I am using quickfix python and connecting to an exchange via TCP connection to receive order book market data updates from them.
I am receiving market data incremental refresh messages (MsgType=X) at quite a high frequency from the exchange server. Originally there will be no difference between the receiving time and the time shown in field 52 (sendingTime).
From the FIX logs, the difference between receiving time and sendingTime gradually increases until it becomes a 1 hour difference as shown here : 20241112-21:00:01.000000000 : 8=FIX.4.452=20241112-19:51:16.421
What are possible reasons for this mismatch between the sendingTime recorded in the FIX logs and the actual time i received this message
QuickFIX handles messages on a single thread -- it won't start processing message B until it finishes processing message A.

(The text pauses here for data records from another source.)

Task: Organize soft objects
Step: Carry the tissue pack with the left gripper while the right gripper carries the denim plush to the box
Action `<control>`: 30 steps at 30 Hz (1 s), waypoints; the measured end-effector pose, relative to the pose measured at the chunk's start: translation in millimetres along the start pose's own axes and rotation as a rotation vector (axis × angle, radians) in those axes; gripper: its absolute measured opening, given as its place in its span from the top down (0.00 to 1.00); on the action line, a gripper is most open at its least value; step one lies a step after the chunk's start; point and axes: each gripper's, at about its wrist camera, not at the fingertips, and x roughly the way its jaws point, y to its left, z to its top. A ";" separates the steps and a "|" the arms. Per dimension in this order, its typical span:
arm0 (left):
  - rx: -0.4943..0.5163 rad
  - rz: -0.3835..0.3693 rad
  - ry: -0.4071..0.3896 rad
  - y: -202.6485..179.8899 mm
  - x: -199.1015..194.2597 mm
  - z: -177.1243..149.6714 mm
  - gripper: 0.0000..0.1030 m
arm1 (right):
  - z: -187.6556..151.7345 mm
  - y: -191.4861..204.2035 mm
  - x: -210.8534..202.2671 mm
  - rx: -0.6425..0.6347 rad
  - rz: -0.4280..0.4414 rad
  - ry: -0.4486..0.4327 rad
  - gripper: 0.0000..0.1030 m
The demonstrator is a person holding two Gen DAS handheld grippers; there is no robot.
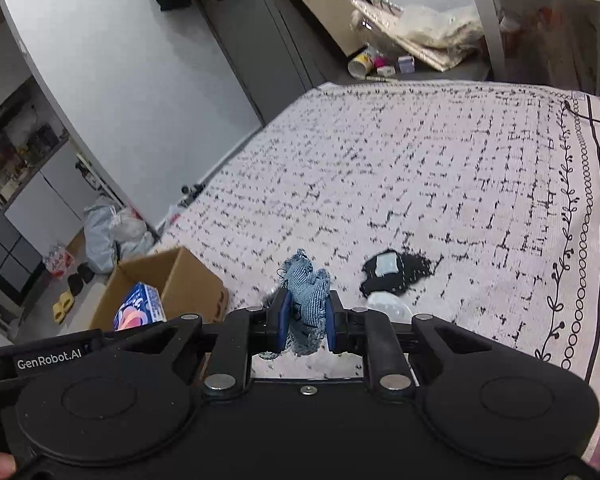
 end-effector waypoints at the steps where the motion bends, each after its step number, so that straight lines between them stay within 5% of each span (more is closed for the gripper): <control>1: 0.003 0.002 -0.003 1.2 -1.5 1.6 0.41 | 0.3 0.6 -0.7 0.001 -0.002 -0.007 0.83; 30: -0.054 0.065 -0.075 84.9 -29.5 47.4 0.41 | 6.7 64.7 -1.8 -0.067 0.040 -0.165 0.83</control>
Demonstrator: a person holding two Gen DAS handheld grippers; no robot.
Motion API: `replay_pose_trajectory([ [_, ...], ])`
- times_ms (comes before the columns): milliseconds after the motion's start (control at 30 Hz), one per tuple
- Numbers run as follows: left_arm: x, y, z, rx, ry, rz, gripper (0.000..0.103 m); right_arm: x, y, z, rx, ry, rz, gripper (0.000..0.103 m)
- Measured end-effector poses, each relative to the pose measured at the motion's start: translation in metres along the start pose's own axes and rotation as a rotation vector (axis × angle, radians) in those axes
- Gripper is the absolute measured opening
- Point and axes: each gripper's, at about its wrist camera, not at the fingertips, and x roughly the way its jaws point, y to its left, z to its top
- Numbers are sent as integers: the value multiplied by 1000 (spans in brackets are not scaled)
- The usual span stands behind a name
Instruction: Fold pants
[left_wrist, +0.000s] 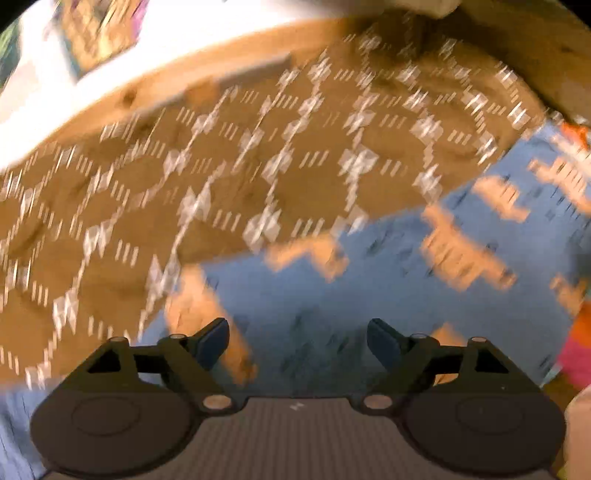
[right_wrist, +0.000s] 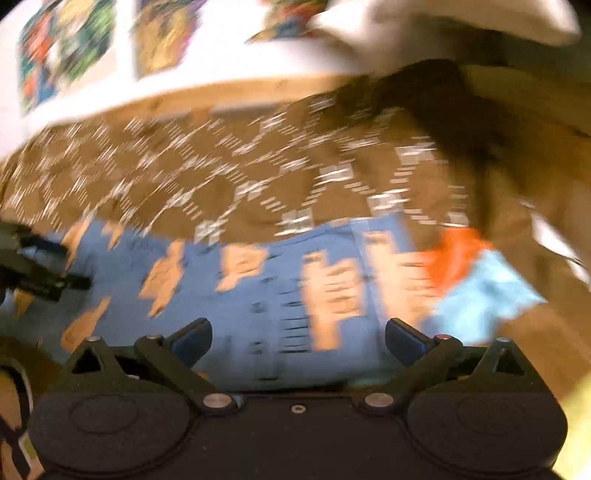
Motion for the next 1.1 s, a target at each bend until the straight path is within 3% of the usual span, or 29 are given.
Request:
replay_pose_trajectory([
  [133, -7, -30, 56, 84, -77, -120, 88, -2, -31, -5, 116, 8, -31, 90],
  [267, -3, -74, 119, 130, -132, -278, 88, -5, -48, -6, 182, -43, -22, 75],
  [467, 30, -159, 174, 274, -107, -426, 84, -4, -62, -14, 160, -47, -21, 58],
  [633, 64, -209, 173, 393, -53, -427, 79, 3, -63, -11, 126, -24, -31, 54],
  [833, 75, -212, 163, 374, -79, -433, 87, 6, -71, -8, 223, 1, -14, 52],
  [900, 73, -209, 168, 360, -68, -434, 87, 6, -72, -7, 251, -2, -24, 35],
  [967, 67, -206, 172, 342, -59, -417, 87, 6, -76, -8, 305, -7, -16, 29],
  [1033, 56, -202, 179, 307, -42, -403, 87, 3, -81, -10, 377, -31, -10, 15],
  [1100, 47, -200, 186, 245, 38, -395, 87, -1, -81, -10, 398, -55, -4, 12],
])
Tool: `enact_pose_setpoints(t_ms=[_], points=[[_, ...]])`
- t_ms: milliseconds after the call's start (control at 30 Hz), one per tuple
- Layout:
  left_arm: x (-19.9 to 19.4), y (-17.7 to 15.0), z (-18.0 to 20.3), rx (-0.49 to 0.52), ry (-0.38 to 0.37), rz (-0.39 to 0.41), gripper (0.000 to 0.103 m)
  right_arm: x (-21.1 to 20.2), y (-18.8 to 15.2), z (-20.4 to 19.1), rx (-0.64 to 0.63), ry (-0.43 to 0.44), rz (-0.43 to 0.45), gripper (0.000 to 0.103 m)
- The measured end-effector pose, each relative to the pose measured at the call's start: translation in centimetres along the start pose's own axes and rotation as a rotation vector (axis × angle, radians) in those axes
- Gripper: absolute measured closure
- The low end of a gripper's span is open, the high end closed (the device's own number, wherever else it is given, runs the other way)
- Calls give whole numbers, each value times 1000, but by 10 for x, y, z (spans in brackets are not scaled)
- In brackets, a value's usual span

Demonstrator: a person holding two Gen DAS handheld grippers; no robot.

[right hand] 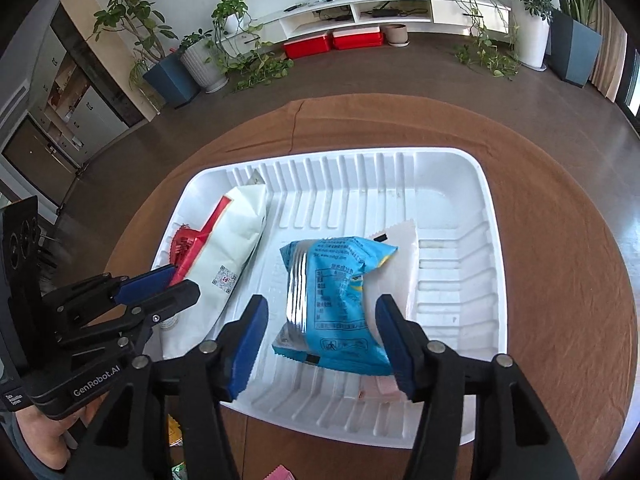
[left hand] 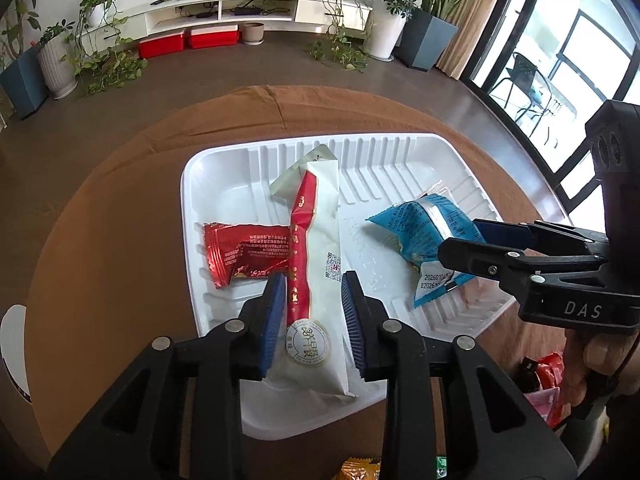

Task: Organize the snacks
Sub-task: 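Lower both packets into the tray and open both tools, then move both tools back over the remaining snacks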

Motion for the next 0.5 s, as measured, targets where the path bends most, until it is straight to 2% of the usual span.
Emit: enact_pose_setpoints(t_ms=[67,133,167,333,500], points=[[-20,0,0,-2,13,40,30,-14,2,-2,1,14,20,37],[-42,-2,2,-2,27,75,10,-33,4,-2,13,27,48,27],[-53,-4,4,-5,29,91,3,-44,5,-2,23,44,63,25],[-113,-24,15,13,55,176,1,-112,-6,-2,80,179,167,7],[-155,-68,37,58,90,224,0,-163,-51,12,159,280,217,5]])
Point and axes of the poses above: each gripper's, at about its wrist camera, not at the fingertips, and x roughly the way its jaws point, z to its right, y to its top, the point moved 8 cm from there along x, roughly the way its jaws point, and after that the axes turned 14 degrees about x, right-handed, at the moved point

Therefore, it is very important your QF callback implementations return quickly, or else you will start to see lag after handling a high volume of messages.
And I suspect this is exactly what is happening to you. You have logic in your onMessage(MarketDataIncrementalRefresh)
(or whatever the Python version of that is) that is taking too long to complete, and it's causing a backup.
(One thing that does surprise me is that your app hasn't crashed out long before you hit the 1-hour lag. The default MaxLatency
configuration is 120 seconds. Have you upped that value to a very large number?)
One solution:
Have your onMessage
callback push incoming X messages to a queue, and have a separate thread consume these messages off that queue and do the processing that you need.
And of course, figure out way to speed up your processing logic.